[Kitty]

Hi and welcome to NeuroTalk Colleen, Elmwood and Monkey!
I'm sorry your neuro issues have caused you to have to be here but this is a wonderful group of friendly folks who collectively have tons of experience and knowledge with MS. Join right in wherever you feel comfortable and ask questions as you need to. We all know how frustrating and scary not knowing what is wrong can be.

[Monkey]

Hey! You're from GA too

[sralphlew]

Hello everyone, I joined just today.

[Kitty]

Hi sralphlew and welcome to NeuroTalk! I hope you find some answers here or at least get a few of your questions answered. Join right in anywhere you feel comfortable.
We have a large MS community and lots of folks with lots of different experiences to share.

[poormommy]

Been suffering w/dx of Psoratic Arteritis thought to be the Anklosing Spondylitis after putting up with Inflamatory Bowel disease or Chrons and aches and pains for years. Recently, I started researching Enbrel and the side effects because my Rhemy wanted me to try it after trying Humira and Sulfasaliazine before that. Upon looking up the side effects on the web, I relized that I have many of the symptoms of MS...and have had them for years. I just thought I was "wired" differently since my mother has suffered from many of the goofy things that I put up with. Once i realized I have many of the syptoms, I went back to my G.P. with a list of the things that bug me such as: heat...kills me can't work outside in temps above 70...even get hot in the house when moving around...numbness in my hands when I wake up..numbness in my legs when on feet too much..legs are the worst, they feel like boa constrictors wrapped around my calves all the time..they never losen up..run a low fever just about all the time..shooting pains throuout life..jumping muscles thruout life..twitches, trouble peeing, weakness in hands which results in shaking when forcing them to do something tedious, etc. G.P. decided to get an MRI of my brain, lower back and cervical area. I went and picked up the results yesterday and this is what the MRI Brain W and W/O Contrast

There are five small T2 hyperintense fooci scattered within the left periventricular white matter. These are variable size ranging from a couple of millimeters up to approxiamately 4.5 mm. There is also a thin rim of periventricular T2 increased signal at the posteerior aspect of the lateral ventricle on the left. There is a single 9.8 mm oval-shape T2 hyperintense focus within the posterior aspect of the right periventricular white matter. The findings certainly could be related to multiple sclerosis though other demyelinating etiologies including vascultits, chronic ischemic microangiopathy as well as infectious etiology such as Lyme's disease cannot be totally excluded. Clinical correlation is necessary.

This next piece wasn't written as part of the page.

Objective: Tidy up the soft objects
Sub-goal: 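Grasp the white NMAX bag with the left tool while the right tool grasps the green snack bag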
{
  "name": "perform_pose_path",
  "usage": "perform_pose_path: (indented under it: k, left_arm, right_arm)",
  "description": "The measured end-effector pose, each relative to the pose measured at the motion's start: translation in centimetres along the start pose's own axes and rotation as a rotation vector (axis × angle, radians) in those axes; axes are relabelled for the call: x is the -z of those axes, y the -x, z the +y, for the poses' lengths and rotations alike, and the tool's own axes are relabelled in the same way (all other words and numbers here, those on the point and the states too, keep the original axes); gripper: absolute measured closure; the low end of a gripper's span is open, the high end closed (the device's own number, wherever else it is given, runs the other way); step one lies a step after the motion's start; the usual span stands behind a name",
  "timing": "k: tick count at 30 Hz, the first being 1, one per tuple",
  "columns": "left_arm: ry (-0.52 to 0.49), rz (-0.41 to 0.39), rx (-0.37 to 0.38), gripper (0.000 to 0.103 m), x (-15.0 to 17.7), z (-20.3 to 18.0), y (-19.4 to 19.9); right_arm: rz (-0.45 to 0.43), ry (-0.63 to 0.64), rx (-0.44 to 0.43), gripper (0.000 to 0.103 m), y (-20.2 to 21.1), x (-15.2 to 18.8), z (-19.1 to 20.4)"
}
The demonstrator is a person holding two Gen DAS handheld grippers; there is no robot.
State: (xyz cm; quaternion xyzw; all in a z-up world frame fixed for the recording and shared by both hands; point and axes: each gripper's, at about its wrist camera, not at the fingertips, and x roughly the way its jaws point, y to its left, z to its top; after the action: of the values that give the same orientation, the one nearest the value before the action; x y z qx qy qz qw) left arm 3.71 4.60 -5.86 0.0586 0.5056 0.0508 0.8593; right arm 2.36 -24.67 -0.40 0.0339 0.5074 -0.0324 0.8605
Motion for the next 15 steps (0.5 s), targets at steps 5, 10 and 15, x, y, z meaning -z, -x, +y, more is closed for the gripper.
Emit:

My MRI for my lower back states that:

At L4-L5 there is a broad-based disc bulge producing mild flattening of the thecal sac but no significant spinal or neural foraminal stenosis.

At L5-S1 there is a broad-based disc bulge which produces contact with both the bilateral S1 nerve roots and produces moderate bilateral neural foraminal stenosis.

Impression: Broad-based disc bulge at L5-S1 producing contact with the bilateral nerve roots and moderate neural foraminal stenosis. This appears to be slightly increased from the prior exam. No other significant changes. (my previous MRI was in 6/2009)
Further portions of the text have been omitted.